Последнее уподобление вновь свидетельствует о тождестве царя и иконы в смысле общей задачи, общего предназначения, единства действия – олицетворения мира вышнего. «Воистину самодержавие» – «стоящее выше всяких (человеческих. – К. П.) условностей[28], но всегда имеющее над собою высший такт и высшую правду» (Розанов 2010: 138). «Всегда имеющее», всегда с ними соотносимое, так как служит ориентиром, приметой, в соответствии с правилом, трактующим отношения естественного («эмпирия») и сверхъестественного («Эмпирея») уровней бытия: «Нечто чувственное, некоторое явление (низшего, чувственно воспринимаемого порядка. – К. П.) вместе с тем является также окном, без которого… высшая реальность нам не дана» (Флоренский 2000б: 478). Образно говоря, не будь такого окна, будет глухая стена. «Надо перевоспитать себя, разбить заскорузлость (эту стену[29]. – К. П.), понять, что мир есть символ и исполнен символов и потому миропонимание должно быть символично», – обращался о. Павел к слушателям академии в конце 1921 г. (Там же: 485). «Русский крестьянин, наиболее полно и искренне исповедующий сейчас православие… мистически относится не только к миру святых, но и к природе, не только к Богу, но и к нечистому», без преувеличения, ко всему, с чем он сталкивается или к чему имеет отношение на протяжении всей жизни, – наставительно писал П. А. Флоренский в канун окончания МДА. «Все вещи и события принимают особый вид. Вся природа и все вещи – нечто живое и личное. <…> Нет просто еды, просто болезни, просто одежды, просто огня. Все – просто и не просто» (Ельчанинов и др. 2004: 174, 180). Причем речь идет не только о привычных бытовых ситуациях, – о картине мира в целом[30]. Этому-то «наиболее полному» крестьянскому православию и наносят удар «изменения в способах управления страной», пришедшиеся на 1905–1907 гг. (Там же: 188).

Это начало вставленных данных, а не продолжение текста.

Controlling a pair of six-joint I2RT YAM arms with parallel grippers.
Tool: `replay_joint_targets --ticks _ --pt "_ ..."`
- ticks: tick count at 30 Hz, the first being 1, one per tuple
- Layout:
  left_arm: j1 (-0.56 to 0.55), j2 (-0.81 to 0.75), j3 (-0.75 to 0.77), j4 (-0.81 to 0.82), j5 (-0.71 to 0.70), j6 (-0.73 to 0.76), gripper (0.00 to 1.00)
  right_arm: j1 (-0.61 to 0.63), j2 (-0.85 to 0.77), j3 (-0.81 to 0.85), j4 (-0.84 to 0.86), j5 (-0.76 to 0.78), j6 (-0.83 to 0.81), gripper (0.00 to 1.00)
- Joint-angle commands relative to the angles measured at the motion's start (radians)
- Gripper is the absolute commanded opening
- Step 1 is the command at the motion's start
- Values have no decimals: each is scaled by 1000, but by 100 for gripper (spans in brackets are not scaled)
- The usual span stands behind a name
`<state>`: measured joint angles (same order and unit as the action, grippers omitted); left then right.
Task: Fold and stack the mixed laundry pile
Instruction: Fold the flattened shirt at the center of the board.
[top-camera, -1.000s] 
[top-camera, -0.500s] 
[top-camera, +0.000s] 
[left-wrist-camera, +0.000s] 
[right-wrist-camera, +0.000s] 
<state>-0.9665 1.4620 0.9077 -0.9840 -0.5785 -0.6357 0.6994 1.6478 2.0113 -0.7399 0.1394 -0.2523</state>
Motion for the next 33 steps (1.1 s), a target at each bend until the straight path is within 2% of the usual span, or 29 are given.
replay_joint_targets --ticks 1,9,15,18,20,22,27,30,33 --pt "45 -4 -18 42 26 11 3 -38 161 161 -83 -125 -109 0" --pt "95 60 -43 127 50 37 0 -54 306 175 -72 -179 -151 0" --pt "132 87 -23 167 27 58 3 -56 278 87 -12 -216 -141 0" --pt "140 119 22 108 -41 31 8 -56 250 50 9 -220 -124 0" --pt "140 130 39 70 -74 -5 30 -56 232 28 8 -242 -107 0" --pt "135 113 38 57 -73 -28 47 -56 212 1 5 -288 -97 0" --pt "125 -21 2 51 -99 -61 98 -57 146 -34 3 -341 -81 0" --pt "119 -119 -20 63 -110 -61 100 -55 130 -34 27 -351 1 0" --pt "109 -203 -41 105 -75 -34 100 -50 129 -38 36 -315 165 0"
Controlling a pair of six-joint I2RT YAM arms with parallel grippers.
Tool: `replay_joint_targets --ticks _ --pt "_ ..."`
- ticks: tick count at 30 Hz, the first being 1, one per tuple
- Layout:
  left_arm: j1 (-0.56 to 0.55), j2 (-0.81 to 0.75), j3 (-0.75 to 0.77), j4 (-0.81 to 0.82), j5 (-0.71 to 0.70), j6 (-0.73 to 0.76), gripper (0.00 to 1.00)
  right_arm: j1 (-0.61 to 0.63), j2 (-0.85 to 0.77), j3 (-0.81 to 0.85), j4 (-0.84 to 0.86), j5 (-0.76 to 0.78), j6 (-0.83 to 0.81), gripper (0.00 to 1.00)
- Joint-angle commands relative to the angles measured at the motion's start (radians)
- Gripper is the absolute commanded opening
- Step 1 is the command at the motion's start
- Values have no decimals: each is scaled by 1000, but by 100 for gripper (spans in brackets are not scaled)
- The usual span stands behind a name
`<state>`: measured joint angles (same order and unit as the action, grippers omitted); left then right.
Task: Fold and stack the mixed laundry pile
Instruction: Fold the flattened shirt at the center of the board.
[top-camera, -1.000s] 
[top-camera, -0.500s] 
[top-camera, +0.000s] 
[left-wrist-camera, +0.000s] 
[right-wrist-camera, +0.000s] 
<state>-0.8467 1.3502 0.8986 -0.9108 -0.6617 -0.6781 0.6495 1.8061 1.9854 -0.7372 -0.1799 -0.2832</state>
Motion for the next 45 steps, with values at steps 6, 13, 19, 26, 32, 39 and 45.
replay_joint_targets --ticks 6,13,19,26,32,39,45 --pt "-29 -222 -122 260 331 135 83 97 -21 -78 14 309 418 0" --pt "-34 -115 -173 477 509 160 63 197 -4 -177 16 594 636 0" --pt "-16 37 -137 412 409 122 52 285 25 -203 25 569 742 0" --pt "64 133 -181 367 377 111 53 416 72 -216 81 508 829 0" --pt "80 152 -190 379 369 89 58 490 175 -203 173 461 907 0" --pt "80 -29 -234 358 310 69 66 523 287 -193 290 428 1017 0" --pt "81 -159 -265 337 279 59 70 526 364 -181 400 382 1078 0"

Потолок, предел такого мировосприятия, его наиболее чистый, беспримесный эталон, был также указан о. Павлом: «Благословляя вселенную, подвижник (то есть, по Флоренскому, тайнозритель. – К. П.) всюду и всегда видит в вещах знамения Божии и Божии письмена; всякое творение для него – лествица, по которой ангелы Божии нисходят в земную юдоль; все дольнее – отображение горнего» (Флоренский 1914: 275)[31]. И это зрение, и вместе – «благодарение», не субъективно, а объективно, ибо символ есть символ и до того, как мы его усвоим (увидим, услышим, почувствуем), по причине устойчивого наличия в нем «высшей реальности», нам не подвластной, от нас никак не зависящей. Вот, к примеру, «в Церкви есть ноуменально царский престол, все равно, занят он или не имеет в плане конкретно-историческом своего представителя». Другое дело, что у объективности этой множество степеней и аспектов, она иерархична, рельефна, динамична, прерывиста потому именно, что «мир есть символ и исполнен символов». Так, «в Церкви по историческим условиям временно может не быть, и даже никогда не быть Царя, но место для Царя, “уготованный престол” в ней непременно есть, но если делегированной Царем-Христом власти некому нести на земле, то оно (место. – К. П.) остается непосредственно у Него Самого[32]». Но тогда, и закономерно, «с раздроблением низшей (опытно данной “реальности”. – К. П.) меркнет свет и высшей, не сам по себе», а для нас – «поскольку закрывается окно» (Флоренский 2000б: 478)[33].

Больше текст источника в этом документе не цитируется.